During the research I did on the role sex plays in sustaining relationships, which is part of my series of articles on family relationships and society, one of the statistics that I found most interesting is that less than half of the heterosexual people in long term relationships reported being satisfied with their sex lives. Split by gender, 42% of women are satisfied and 54% of men. Conversely, lesbians reported as high as 86% sexual satisfaction in their relationships, depending on the study. What I found most interesting was that they generally experienced much higher frequency of orgasm during sex, 50% more, and reported much wider variety of touching, which they equated to more feelings of emotional intimacy.
Among the reasons women give for why they seek divorce, and 70% of divorces are sought by women, emotional connections failing to match expectations is a primary reason. One of the key differences between men and women is that women are far more likely to have close friends than are man, and if a woman’s close friend gets a divorce, they are 75% more likely to get one also.
There are other statistics that give us some perspective on the unhealthy state of our relationships. 17% of married people have sex once per month. 7% have sex once or twice per year, and 10% of married people haven’t had sex in a year. When you add those numbers up, 34% of marriages have sex once per month of less.
Conversely, the number of men who masturbate more than once per week is 81%, and 30% masturbate daily. A study of 6,000 women from twelve nations found that women masturbate an average of once per week and 35% of women reportedly never masturbated, although studies indicate that women desired intimacy twice per week on average.
It is obvious that there is a huge disconnect in human sexuality, resulting in frustration from unmet needs.
I have previously shared a time in my life that was not part of my public persona. I once belonged to a segment of society that enjoyed recreational, social sex. It is a somewhat difficult world to describe to people who are not aware of it’s existence, but imagine that you had friends of both genders who you occasionally gather with socially. Perhaps, you went on vacations together, or played card or board games. Over the years your affection and love for those people created bonds and familiarity. Now, try to imagine that along with other means of expressing that comfort, you include physical expressions with those of the opposite gender; things like kissing, holding hands when you walk, or sitting on each other’s laps. Perhaps you would curl up together on a couch together to read, or just to talk.
It isn’t a far-reach to consider, as comfortable as you are together, that sexual activity becomes a natural part of your community life. Before you discard that as being ridiculous, I think that if you consider the subject, it happens all the time, just not openly and with permission. Friends often have affairs with the husbands and wives of neighbors or friends. What if everyone had open permission to love each other physically, and it was common during your time together? Imagine that there was no shame in seeing each other naked, that seeing each other’s bodies was regarded as healthy behavior.
I stumbled into that community by chance, having noticed an ad in a magazine that made me curious.

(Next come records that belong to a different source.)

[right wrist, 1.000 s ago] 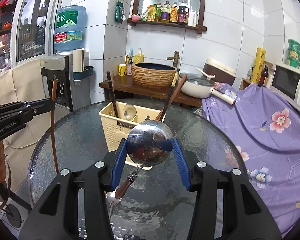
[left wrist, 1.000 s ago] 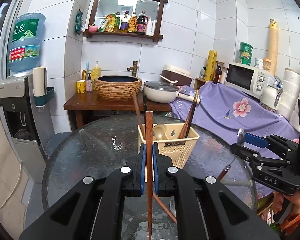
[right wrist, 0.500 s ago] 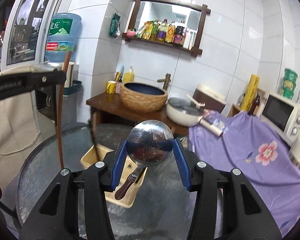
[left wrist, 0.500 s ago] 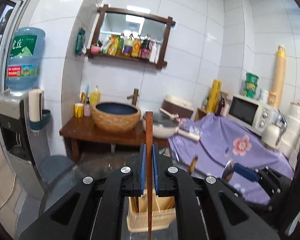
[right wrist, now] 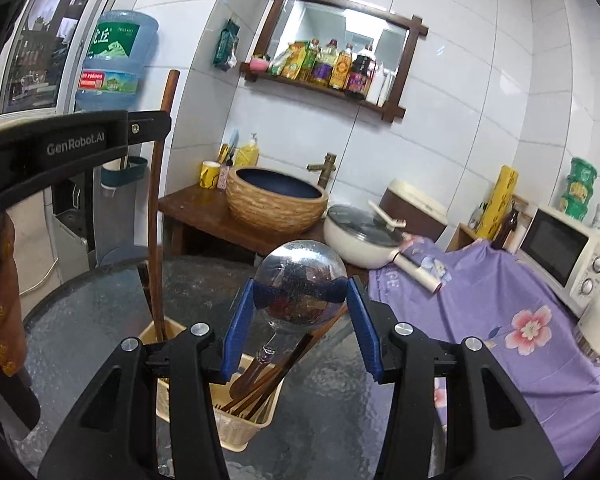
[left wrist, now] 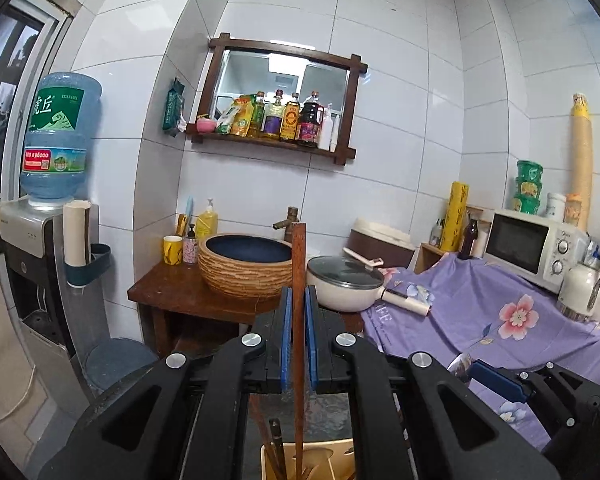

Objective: Organize utensils
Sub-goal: 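Lower the chopstick into the holder and open the left tool, then grasp another wooden chopstick on the table with the left tool while the right tool holds the spoon, then lift the chopstick and spoon with both tools and carry them above the holder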

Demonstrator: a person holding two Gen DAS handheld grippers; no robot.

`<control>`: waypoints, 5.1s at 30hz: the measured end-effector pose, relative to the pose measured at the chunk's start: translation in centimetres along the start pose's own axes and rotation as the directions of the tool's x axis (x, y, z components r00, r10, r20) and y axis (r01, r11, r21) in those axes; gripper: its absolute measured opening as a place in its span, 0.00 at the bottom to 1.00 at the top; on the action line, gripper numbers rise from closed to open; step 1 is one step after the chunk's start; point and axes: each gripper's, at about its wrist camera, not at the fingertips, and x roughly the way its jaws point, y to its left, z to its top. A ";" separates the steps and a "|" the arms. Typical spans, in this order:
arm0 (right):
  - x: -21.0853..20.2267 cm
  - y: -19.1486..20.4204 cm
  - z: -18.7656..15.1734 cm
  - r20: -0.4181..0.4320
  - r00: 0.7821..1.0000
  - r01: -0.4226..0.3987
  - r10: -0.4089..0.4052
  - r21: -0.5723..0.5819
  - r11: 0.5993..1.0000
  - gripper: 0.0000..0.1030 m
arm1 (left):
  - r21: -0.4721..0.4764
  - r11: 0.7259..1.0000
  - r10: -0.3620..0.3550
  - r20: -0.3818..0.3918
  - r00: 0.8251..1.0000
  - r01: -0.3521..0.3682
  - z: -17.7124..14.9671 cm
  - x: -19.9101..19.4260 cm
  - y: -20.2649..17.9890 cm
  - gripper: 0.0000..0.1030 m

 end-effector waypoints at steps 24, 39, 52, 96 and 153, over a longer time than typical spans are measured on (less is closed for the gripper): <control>3.7 2.0 -6.9 -0.088 0.994 -0.063 0.064 0.022 0.998 0.54 | 0.055 0.998 0.002 -0.175 0.984 0.008 -8.9 1.9 1.7 0.07; -3.7 2.5 -9.5 -0.010 0.994 -0.105 0.106 0.035 0.994 0.74 | 0.018 1.000 0.009 -0.087 0.996 -0.008 -8.9 -5.5 2.5 0.80; -1.4 6.5 -19.7 -0.340 0.879 -0.262 0.335 0.242 0.934 0.74 | 0.048 0.988 0.151 -0.421 0.894 -0.144 -18.6 -7.0 6.7 0.88; 1.3 2.5 -23.2 -0.442 0.851 -0.129 0.284 0.348 0.929 0.37 | 0.037 0.999 0.026 -0.617 0.787 -0.004 -24.0 -3.8 3.2 0.66; -1.0 0.0 -22.0 -0.325 0.896 -0.176 0.303 0.368 0.913 0.37 | -0.077 0.997 -0.029 -0.601 0.798 -0.022 -23.6 -1.7 0.8 0.07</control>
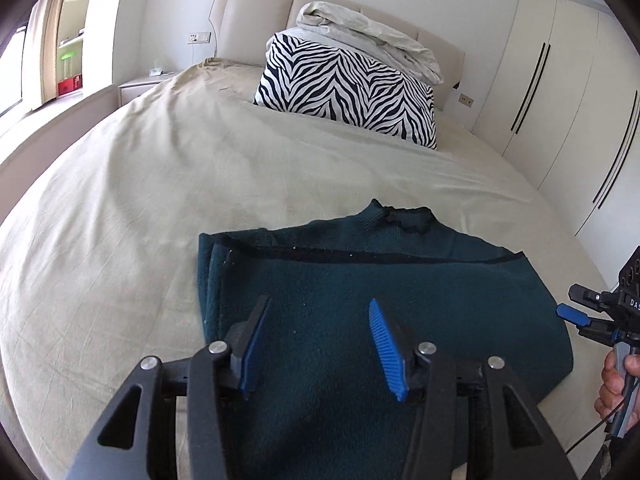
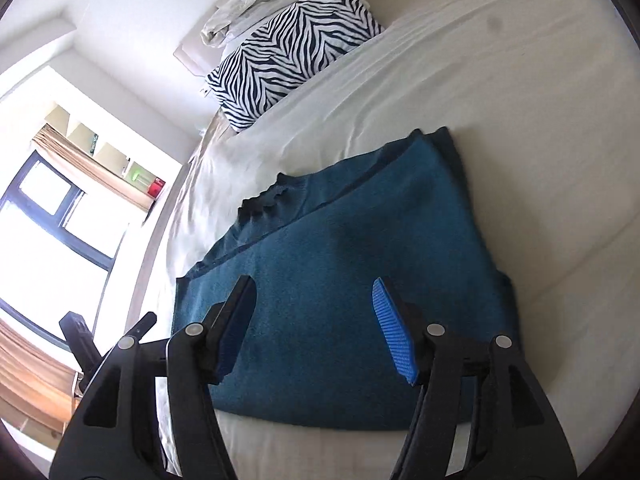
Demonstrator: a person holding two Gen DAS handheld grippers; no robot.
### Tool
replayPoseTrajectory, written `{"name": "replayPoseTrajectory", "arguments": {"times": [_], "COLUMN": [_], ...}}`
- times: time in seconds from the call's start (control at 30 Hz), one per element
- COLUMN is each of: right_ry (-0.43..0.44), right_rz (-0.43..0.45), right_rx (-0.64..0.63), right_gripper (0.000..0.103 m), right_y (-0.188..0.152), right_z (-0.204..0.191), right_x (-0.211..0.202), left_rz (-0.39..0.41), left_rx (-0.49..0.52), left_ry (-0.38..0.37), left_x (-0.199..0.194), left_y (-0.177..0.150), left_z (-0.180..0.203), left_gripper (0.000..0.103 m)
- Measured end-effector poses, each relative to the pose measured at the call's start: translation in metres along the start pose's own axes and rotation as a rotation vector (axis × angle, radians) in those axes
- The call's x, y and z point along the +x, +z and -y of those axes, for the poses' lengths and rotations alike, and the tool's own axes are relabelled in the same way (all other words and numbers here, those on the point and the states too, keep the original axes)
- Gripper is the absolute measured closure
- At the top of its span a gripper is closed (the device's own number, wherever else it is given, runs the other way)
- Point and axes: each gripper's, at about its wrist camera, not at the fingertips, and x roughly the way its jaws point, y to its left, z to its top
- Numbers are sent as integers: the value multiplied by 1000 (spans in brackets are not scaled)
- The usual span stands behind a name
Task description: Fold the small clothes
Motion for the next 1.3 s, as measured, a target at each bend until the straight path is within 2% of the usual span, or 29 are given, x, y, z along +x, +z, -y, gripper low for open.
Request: {"name": "replayPoseTrajectory", "arguments": {"times": [0.1, 0.17, 0.2, 0.27, 0.33, 0.5, 0.57, 0.67, 0.73, 0.8, 0.87, 0.93, 1.03, 1.07, 1.13, 1.23, 1.3], "right_ry": [103, 152, 179, 154, 170, 207, 121, 76, 3, -59, -28, 25, 183, 222, 303, 371, 345], "right_rz": [-84, -135, -166, -179, -158, -22, 48, 140, 197, 219, 201, 170, 45, 4, -77, -139, -200], "right_rx": [-5, -1, -1, 16, 58, 192, 214, 317, 340, 355, 347, 287, 192, 161, 127, 167, 222], "right_gripper": [43, 43, 43, 43, 47, 61, 63, 76, 75, 73, 69, 69, 69, 69, 69, 69, 68], "right_y": [7, 10, 11, 13, 20, 49, 58, 66, 69, 67, 59, 47, 13, 0, -25, -60, -77], "right_z": [-32, -49, -54, -55, -43, 18, 45, 90, 103, 106, 98, 73, 15, -4, -32, -41, -29], "right_x": [60, 95, 111, 135, 144, 116, 95, 63, 40, 24, 17, 16, 33, 41, 56, 72, 86], "left_rz": [-39, -106, -124, -94, -88, -79, -72, -69, -65, -60, -55, -52, -80, -93, -77, -77, -135], "left_rx": [22, 9, 2, 21, 35, 23, 29, 30, 30, 30, 30, 18, -42, -74, -111, -70, -67], "left_ry": [64, 107, 105, 109, 114, 93, 97, 95, 94, 95, 94, 80, 53, 26, -81, -129, -129], "left_x": [43, 72, 82, 83, 84, 84, 84, 84, 84, 84, 83, 81, 63, 51, 19, -10, -5], "left_y": [9, 6, 1, -7, -9, -12, -13, -13, -14, -14, -15, -15, -14, -16, -26, -53, -73], "left_z": [6, -1, -5, -5, -4, -7, -5, -5, -6, -6, -6, -7, -8, -4, 12, 34, 41], "left_gripper": [50, 50, 50, 50, 50, 50, 50, 50, 50, 50, 50, 50, 52, 53, 53, 52, 52]}}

I followed up and made contact to see what it was about. Over the following months I uncovered an entire world that I had no idea existed. In every city, both here and in many nations, there are tens of thousands of people who belong to this culture. One group that I was close to had more than 10,000 members in that city. One vacation club that caters to that lifestyle has more than 30,000 members, and some online groups have enormous membership bases of hundreds of thousands of people.
To be clear, while these were often very large communities of like-minded people, those who routinely spent significant time together were usually small groups who developed close relationships. We traveled, and had similar interests like cycling, diving, or surfing. Many of us were naturists, or as some people term, nudists. We knew where there were legal beaches where people were comfortable without clothing. We spent a lot of time with each other’s families, and often knew each other’s children and parents. Not all of the us had sex, some were just very affectionate to a degree uncommon in the general population.
I remember once when several of us were watching the Tour de France, and a woman friend was sitting on my lap as we discussed the stage of the race we were watching. Another couple, not of the same ‘community,’ came into the room and were quite flustered to see us sitting together so intimately. We thought it was funny, because to us it was so innocent. Just two loving friends snuggled up watching something on TV. We would attend large gatherings as a small group, and most often we were associated together. People knew who was with who, it was just that the “who” was eight or ten people, instead of one other person.
Being a student of humanity, I often observe what is happening around me, trying to answer the obvious questions that come from watching people. In those situations, I often wondered why do so many people seek that form of community and why, given the significant numbers, is it not more legitimized. Of course, that answer might be buried within the stigmas created by religious influence, but given the way that modern society has opened up so many other archaic taboos, it always seemed like this question was most difficult to answer given the large percentage of society, 48%, that identify in surveys as being in poly relationships.
Another question that I pondered had to do with body image issues. Anyone who has ever spent time around Naturists, or as some term them, Nudists, will understand it when I say that the obsession people have with nudity or exposing very specific body parts is hilarious. Images of naked women are socially acceptable as long as the very tip of her breasts, and the immediate opening to her vagina are covered. Everything else being exposed is apparently unremarkable. Touching someone’s arm is not considered taboo, but touching a woman’s breast is.